Re: [PATCH v2 14/14] objtool,x86: Rewrite retpoline thunk calls

From: Peter Zijlstra
Date: Fri Mar 19 2021 - 04:07:39 EST


On Thu, Mar 18, 2021 at 10:29:55PM -0500, Josh Poimboeuf wrote:
> On Thu, Mar 18, 2021 at 06:11:17PM +0100, Peter Zijlstra wrote:
> > When the compiler emits: "CALL __x86_indirect_thunk_\reg" for an
> > indirect call, have objtool rewrite it to:
> >
> > ALTERNATIVE "call __x86_indirect_thunk_\reg",
> > "call *%reg", ALT_NOT(X86_FEATURE_RETPOLINE)
> >
> > Additionally, in order to not emit endless identical
> > .altinst_replacement chunks, use a global symbol for them, see
> > __x86_indirect_alt_*.
> >
> > This also avoids objtool from having to do code generation.
> >
> > Signed-off-by: Peter Zijlstra (Intel) <peterz@xxxxxxxxxxxxx>
>
> This is better than I expected. Nice workaround for not generating
> code.

Thanks :-)

> > +.macro ALT_THUNK reg
> > +
> > + .align 1
> > +
> > +SYM_FUNC_START_NOALIGN(__x86_indirect_alt_call_\reg)
> > + ANNOTATE_RETPOLINE_SAFE
> > +1: call *%\reg
> > +2: .skip 5-(2b-1b), 0x90
> > +SYM_FUNC_END(__x86_indirect_alt_call_\reg)
> > +
> > +SYM_FUNC_START_NOALIGN(__x86_indirect_alt_jmp_\reg)
> > + ANNOTATE_RETPOLINE_SAFE
> > +1: jmp *%\reg
> > +2: .skip 5-(2b-1b), 0x90
> > +SYM_FUNC_END(__x86_indirect_alt_jmp_\reg)
>
> This mysterious code needs a comment. Shouldn't it be in
> .altinstr_replacement or something?

Comment, yes, I suppose so. And no, if we stick it in
.altinstr_replacement we'll throw them away with initmem and module
alternative patching (which will also refer to these symbols) will go
side-ways.

> Also doesn't the alternative code already insert nops?
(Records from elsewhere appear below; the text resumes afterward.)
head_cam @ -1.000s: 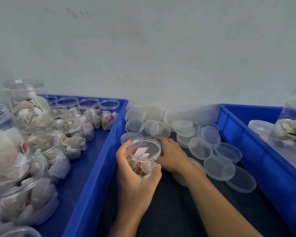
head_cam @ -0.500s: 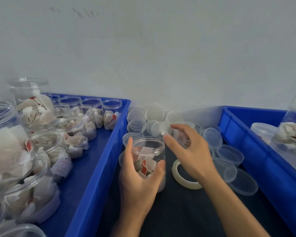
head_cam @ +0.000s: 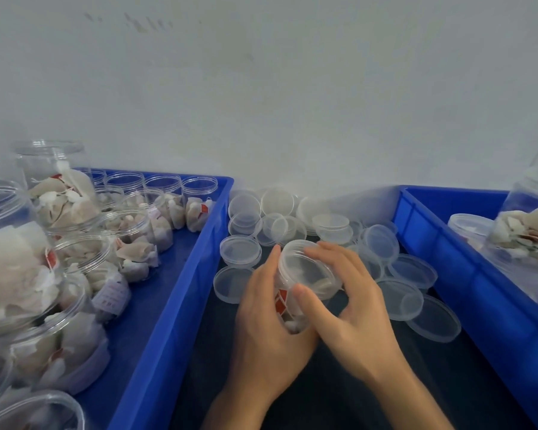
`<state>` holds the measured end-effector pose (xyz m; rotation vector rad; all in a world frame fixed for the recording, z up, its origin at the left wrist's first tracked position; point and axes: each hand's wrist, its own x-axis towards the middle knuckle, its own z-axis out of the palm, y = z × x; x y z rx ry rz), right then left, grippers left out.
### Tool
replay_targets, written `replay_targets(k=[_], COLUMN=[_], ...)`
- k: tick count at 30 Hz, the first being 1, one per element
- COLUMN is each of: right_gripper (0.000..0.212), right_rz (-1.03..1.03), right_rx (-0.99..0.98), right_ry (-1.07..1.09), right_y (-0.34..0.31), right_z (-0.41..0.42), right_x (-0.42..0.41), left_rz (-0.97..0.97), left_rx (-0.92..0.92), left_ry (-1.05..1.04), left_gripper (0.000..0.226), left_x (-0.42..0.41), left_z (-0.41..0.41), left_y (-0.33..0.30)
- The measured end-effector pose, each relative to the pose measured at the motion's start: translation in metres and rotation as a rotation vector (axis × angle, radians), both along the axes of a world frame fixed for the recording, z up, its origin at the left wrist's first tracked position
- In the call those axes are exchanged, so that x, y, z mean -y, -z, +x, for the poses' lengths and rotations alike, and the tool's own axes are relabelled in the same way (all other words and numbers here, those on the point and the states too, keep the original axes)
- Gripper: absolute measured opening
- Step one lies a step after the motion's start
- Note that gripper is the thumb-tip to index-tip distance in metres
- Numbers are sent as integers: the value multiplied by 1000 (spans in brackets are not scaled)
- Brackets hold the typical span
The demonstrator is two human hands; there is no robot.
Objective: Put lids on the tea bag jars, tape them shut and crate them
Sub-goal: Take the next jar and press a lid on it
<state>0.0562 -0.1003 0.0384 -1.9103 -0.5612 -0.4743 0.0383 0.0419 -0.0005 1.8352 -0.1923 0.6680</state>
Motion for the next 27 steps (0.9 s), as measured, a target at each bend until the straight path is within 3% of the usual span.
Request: replay_targets(k=[9,16,22,27], right_gripper=[41,41,52,39], right_rz=[-14,159,262,282], right_rx=[-44,-110,-253,-277], right_ry=[-46,-193,-326,-254], right_y=[4,8,12,15], right_z=[1,7,9,8], right_x=[4,12,10,0], left_rz=[-19,80,-29,-18], left_rx=[15,23,-12,1], left_ry=[-19,-51,28,-25], left_gripper=[87,88,77,78], left_x=[3,5,0,0], left_z=[-4,-8,-7,-6], left_y=[0,-1,-1,-2])
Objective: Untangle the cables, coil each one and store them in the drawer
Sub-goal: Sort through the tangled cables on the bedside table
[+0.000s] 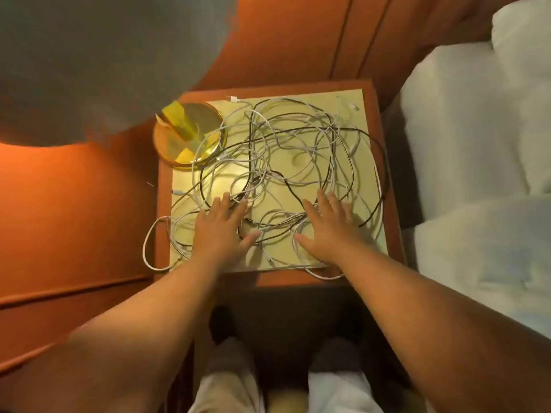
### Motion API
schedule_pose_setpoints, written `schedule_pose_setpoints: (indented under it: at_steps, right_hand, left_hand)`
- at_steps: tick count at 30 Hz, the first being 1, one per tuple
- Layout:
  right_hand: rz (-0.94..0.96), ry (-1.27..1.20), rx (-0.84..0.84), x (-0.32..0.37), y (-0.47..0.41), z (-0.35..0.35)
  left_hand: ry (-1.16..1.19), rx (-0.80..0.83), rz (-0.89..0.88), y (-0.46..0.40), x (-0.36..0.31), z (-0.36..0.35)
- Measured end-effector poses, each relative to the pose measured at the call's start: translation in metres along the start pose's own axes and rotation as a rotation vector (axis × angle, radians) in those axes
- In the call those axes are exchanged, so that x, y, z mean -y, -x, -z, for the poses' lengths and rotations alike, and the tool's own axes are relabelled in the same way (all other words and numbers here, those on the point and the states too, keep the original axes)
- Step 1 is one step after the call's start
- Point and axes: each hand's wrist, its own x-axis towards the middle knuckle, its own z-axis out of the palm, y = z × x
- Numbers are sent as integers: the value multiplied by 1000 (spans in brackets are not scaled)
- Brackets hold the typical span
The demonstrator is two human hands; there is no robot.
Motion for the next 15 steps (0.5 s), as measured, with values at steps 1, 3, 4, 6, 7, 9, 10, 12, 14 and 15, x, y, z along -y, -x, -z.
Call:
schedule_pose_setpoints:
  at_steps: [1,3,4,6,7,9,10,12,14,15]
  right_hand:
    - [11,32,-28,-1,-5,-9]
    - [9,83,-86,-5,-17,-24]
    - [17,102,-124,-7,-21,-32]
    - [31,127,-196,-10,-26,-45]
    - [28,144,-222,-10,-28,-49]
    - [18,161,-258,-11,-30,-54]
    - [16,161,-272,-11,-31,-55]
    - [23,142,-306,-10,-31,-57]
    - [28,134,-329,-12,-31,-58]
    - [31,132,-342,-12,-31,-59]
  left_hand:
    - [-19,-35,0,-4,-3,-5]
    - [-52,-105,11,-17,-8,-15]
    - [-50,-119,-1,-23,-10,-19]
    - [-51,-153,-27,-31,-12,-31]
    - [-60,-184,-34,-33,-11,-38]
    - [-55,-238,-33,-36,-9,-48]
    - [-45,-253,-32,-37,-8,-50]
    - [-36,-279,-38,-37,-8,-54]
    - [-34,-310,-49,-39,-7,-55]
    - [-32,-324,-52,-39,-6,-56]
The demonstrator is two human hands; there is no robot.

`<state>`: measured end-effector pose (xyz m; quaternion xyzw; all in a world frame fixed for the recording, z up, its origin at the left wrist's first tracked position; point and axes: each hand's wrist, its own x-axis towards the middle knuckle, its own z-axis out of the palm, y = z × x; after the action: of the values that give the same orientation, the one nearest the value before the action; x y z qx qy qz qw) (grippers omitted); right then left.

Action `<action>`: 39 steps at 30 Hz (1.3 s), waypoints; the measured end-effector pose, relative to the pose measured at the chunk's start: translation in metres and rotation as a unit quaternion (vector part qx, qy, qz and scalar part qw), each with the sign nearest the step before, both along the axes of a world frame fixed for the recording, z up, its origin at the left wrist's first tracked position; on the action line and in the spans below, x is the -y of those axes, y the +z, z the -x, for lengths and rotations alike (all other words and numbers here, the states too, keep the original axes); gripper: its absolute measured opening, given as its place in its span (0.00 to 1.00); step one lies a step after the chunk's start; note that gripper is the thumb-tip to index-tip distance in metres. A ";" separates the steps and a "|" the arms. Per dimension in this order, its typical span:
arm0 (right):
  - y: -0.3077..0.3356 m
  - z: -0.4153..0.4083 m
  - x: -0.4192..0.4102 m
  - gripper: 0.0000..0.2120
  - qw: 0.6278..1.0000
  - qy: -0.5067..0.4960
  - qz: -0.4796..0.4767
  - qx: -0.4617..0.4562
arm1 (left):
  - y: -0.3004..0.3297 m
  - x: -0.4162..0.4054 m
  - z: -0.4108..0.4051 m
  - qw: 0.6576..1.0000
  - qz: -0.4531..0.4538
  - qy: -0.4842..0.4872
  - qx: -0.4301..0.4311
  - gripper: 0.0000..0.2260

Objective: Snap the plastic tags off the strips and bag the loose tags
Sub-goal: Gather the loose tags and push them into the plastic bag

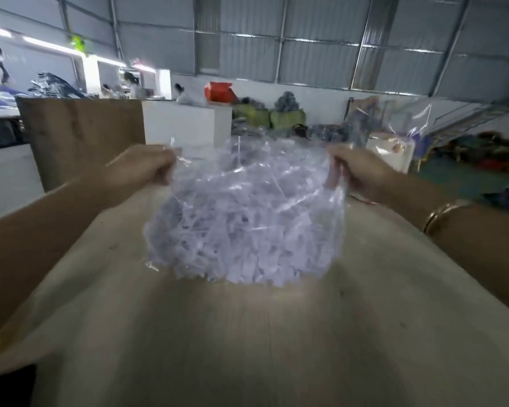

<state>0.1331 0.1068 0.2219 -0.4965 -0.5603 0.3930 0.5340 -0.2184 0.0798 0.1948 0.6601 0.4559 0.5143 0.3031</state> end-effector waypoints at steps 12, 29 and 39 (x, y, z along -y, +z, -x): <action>0.008 0.007 0.040 0.37 0.988 -0.004 -0.153 -0.004 | -0.003 0.009 0.033 0.959 -0.062 -0.051 -0.272 0.22; 0.001 0.087 -0.002 0.19 0.671 0.148 -0.085 0.721 | 0.024 0.029 0.033 0.836 -0.200 -0.029 -0.510 0.36; 0.041 0.118 0.036 0.13 0.794 0.026 -0.294 0.531 | 0.037 0.000 0.022 0.877 0.007 0.063 -0.476 0.38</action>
<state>0.0146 0.0710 0.2631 -0.4313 -0.8571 -0.1021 0.2626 -0.2408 0.0799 0.2318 0.7933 0.5890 0.1529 0.0212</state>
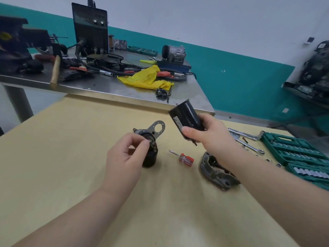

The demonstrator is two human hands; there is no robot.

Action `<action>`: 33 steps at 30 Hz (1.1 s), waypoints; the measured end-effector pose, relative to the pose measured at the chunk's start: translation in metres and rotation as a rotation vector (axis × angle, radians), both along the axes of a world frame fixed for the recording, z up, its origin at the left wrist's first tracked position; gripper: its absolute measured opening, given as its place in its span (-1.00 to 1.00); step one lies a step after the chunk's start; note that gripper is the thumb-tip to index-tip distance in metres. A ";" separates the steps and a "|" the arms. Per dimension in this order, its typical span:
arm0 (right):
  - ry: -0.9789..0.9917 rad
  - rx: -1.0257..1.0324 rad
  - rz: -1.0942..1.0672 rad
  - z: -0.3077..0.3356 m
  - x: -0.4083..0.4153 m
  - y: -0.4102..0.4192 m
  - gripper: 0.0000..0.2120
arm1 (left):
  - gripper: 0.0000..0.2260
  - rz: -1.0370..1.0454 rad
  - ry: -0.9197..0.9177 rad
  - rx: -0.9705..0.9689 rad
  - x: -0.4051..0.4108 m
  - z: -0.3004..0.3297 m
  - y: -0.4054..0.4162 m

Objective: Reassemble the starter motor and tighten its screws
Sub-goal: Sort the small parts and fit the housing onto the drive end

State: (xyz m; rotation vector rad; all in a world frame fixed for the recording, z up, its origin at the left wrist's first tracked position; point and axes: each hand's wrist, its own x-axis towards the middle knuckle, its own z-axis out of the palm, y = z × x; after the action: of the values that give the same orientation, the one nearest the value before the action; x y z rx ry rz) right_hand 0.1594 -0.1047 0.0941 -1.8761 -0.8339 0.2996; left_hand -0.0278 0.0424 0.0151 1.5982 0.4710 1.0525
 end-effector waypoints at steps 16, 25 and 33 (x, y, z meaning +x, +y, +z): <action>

Problem is that the {call,jmp} *%\reg thing is not fixed length. They're
2 or 3 bytes depending on which register is picked.

We could make them all 3 long and insert 0,1 nop I suppose.

Initially alternatives wouldn't re-optimize nops on patched things, it
would simply add nops on. And I had the above be:

1: INSN *%\reg
2: .nops 5-(2b-1b)

and we'd get a single right sized nop. But the .nops directive it too
new, we support binutils that don't have it :/

Hence, it now reads:

2: .skip 5-(2b-1b), 0x90

End result is that alternative NOP optimizer patch at the start of the
series that now also optimizes a bunch of cases that are unrelated and
were previously missed -- but crucially, it covers this case too :-)

Anyway, yes I could make it 3 long.

> > +int arch_rewrite_retpoline(struct objtool_file *file,
> > + struct instruction *insn,
> > + struct reloc *reloc)
> > +{
> > + struct symbol *sym;
> > + char name[32] = "";
> > +
> > + if (!strcmp(insn->sec->name, ".text.__x86.indirect_thunk"))
> > + return 0;
> > +
> > + sprintf(name, "__x86_indirect_alt_%s_%s",
> > + insn->type == INSN_JUMP_DYNAMIC ? "jmp" : "call",
> > + reloc->sym->name + 21);
> > +
> > + sym = find_symbol_by_name(file->elf, name);
> > + if (!sym) {
> > + sym = elf_create_undef_symbol(file->elf, name);
> > + if (!sym) {
> > + WARN("elf_create_undef_symbol");
> > + return -1;
> > + }
> > + }
> > +
> > + elf_add_alternative(file->elf, insn, sym,
> > + ALT_NOT(X86_FEATURE_RETPOLINE), 5, 5);
> > +
> > + return 0;
> > +}
>
> Need to propagate the error.

Oh, indeed so.